TASK PROMPT
Repeat the entries exactly as they are written.

○ ○ ○

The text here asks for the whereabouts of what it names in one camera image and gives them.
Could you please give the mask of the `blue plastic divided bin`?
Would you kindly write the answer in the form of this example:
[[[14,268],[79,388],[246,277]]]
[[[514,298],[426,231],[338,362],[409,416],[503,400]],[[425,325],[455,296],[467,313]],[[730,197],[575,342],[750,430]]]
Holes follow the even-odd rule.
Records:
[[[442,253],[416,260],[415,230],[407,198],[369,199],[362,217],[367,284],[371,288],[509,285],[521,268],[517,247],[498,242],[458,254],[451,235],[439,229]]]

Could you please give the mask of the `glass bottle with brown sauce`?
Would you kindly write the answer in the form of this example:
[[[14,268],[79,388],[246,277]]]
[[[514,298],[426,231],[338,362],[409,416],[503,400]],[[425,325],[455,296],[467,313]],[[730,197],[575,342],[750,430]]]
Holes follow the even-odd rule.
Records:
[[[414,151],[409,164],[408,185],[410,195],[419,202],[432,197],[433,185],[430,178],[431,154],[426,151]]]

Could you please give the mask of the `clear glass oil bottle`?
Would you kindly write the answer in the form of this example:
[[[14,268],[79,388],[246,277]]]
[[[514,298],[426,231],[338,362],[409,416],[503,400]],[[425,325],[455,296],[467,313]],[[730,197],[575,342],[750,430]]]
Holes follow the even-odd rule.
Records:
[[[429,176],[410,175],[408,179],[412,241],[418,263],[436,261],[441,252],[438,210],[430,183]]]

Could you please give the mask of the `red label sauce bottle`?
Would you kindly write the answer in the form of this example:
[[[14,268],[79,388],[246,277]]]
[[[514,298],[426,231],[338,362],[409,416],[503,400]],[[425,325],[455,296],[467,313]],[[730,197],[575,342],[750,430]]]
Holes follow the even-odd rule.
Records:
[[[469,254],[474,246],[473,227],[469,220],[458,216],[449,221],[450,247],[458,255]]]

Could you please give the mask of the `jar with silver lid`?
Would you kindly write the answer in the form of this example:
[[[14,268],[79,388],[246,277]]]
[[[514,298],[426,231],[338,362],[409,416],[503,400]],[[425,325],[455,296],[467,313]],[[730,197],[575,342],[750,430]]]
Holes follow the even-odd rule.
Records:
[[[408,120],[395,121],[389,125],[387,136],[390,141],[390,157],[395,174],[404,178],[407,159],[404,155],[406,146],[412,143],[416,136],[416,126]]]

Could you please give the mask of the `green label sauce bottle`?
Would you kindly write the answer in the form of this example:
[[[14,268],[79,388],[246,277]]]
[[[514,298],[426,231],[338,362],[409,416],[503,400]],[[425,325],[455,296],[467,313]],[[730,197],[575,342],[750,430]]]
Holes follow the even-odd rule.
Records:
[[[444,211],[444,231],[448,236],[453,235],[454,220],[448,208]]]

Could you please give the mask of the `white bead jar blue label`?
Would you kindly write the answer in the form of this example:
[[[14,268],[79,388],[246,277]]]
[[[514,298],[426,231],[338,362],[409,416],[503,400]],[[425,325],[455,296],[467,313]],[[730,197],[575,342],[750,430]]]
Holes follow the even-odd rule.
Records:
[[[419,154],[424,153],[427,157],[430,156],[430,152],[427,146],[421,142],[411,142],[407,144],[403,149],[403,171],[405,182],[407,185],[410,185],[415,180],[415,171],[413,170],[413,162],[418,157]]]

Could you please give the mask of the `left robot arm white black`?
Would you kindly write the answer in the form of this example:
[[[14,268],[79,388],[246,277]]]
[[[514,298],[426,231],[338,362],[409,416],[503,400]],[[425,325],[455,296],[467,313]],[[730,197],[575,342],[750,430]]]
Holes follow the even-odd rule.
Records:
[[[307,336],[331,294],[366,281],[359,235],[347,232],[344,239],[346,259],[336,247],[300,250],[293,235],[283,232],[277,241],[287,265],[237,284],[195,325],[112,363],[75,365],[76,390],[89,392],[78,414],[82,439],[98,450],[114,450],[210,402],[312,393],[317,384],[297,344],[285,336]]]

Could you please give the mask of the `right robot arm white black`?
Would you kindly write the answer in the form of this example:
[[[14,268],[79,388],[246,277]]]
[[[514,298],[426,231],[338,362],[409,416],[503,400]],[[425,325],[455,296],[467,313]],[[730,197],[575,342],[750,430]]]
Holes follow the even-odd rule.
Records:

○ ○ ○

WRITTEN RESPONSE
The text here asks for the whereabouts of what it names in one camera image and gives them.
Could you please give the mask of the `blue plastic divided bin`?
Would you kindly write the answer in the form of this example:
[[[14,268],[79,388],[246,277]]]
[[[514,298],[426,231],[338,362],[409,416],[503,400]],[[425,325],[455,296],[467,313]],[[730,197],[575,342],[750,430]]]
Holes follow the even-odd rule.
Records:
[[[442,253],[416,260],[415,230],[407,198],[369,199],[362,217],[367,284],[371,288],[509,285],[521,268],[517,247],[498,242],[458,254],[451,235],[439,229]]]

Could you please give the mask of the `glass bottle with brown sauce`?
Would you kindly write the answer in the form of this example:
[[[14,268],[79,388],[246,277]]]
[[[514,298],[426,231],[338,362],[409,416],[503,400]],[[425,325],[455,296],[467,313]],[[730,197],[575,342],[750,430]]]
Holes follow the even-odd rule.
Records:
[[[414,151],[409,164],[408,185],[410,195],[419,202],[432,197],[433,185],[430,178],[431,154],[426,151]]]

Could you please give the mask of the `clear glass oil bottle`?
Would you kindly write the answer in the form of this example:
[[[14,268],[79,388],[246,277]]]
[[[514,298],[426,231],[338,362],[409,416],[503,400]],[[425,325],[455,296],[467,313]],[[730,197],[575,342],[750,430]]]
Holes follow the even-odd rule.
Records:
[[[429,176],[410,175],[408,179],[412,241],[418,263],[436,261],[441,252],[438,210],[430,183]]]

Could you please give the mask of the `red label sauce bottle`?
Would you kindly write the answer in the form of this example:
[[[14,268],[79,388],[246,277]]]
[[[514,298],[426,231],[338,362],[409,416],[503,400]],[[425,325],[455,296],[467,313]],[[730,197],[575,342],[750,430]]]
Holes follow the even-odd rule.
Records:
[[[469,254],[474,246],[473,227],[469,220],[458,216],[449,221],[450,247],[458,255]]]

Could you please give the mask of the `jar with silver lid`?
Would you kindly write the answer in the form of this example:
[[[14,268],[79,388],[246,277]]]
[[[514,298],[426,231],[338,362],[409,416],[503,400]],[[425,325],[455,296],[467,313]],[[730,197],[575,342],[750,430]]]
Holes follow the even-odd rule.
Records:
[[[408,120],[395,121],[389,125],[387,136],[390,141],[390,157],[395,174],[404,178],[407,159],[404,155],[406,146],[412,143],[416,136],[416,126]]]

Could you please give the mask of the `green label sauce bottle`?
Would you kindly write the answer in the form of this example:
[[[14,268],[79,388],[246,277]]]
[[[514,298],[426,231],[338,362],[409,416],[503,400]],[[425,325],[455,296],[467,313]],[[730,197],[575,342],[750,430]]]
Holes follow the even-odd rule.
Records:
[[[444,211],[444,231],[448,236],[453,235],[454,220],[448,208]]]

Could you please give the mask of the `white bead jar blue label`?
Would you kindly write the answer in the form of this example:
[[[14,268],[79,388],[246,277]]]
[[[514,298],[426,231],[338,362],[409,416],[503,400]],[[425,325],[455,296],[467,313]],[[730,197],[575,342],[750,430]]]
Holes follow the even-odd rule.
Records:
[[[419,154],[424,153],[427,157],[430,156],[430,152],[427,146],[421,142],[411,142],[407,144],[403,149],[403,171],[405,182],[407,185],[410,185],[415,180],[415,171],[413,170],[413,162],[418,157]]]

Could you please give the mask of the `left robot arm white black`?
Would you kindly write the answer in the form of this example:
[[[14,268],[79,388],[246,277]]]
[[[514,298],[426,231],[338,362],[409,416],[503,400]],[[425,325],[455,296],[467,313]],[[730,197],[575,342],[750,430]]]
Holes follow the even-odd rule.
Records:
[[[307,336],[331,294],[366,281],[359,235],[347,232],[344,239],[346,259],[336,247],[300,250],[293,235],[283,232],[277,241],[287,265],[237,284],[195,325],[112,363],[75,365],[76,390],[89,392],[78,414],[82,439],[98,450],[114,450],[210,402],[312,393],[317,384],[297,344],[285,336]]]

Could you please give the mask of the `right robot arm white black`?
Would you kindly write the answer in the form of this example:
[[[14,268],[79,388],[246,277]]]
[[[514,298],[426,231],[338,362],[409,416],[503,400]],[[425,325],[455,296],[467,313]],[[730,197],[575,342],[750,430]]]
Holes follow the even-odd rule.
Records:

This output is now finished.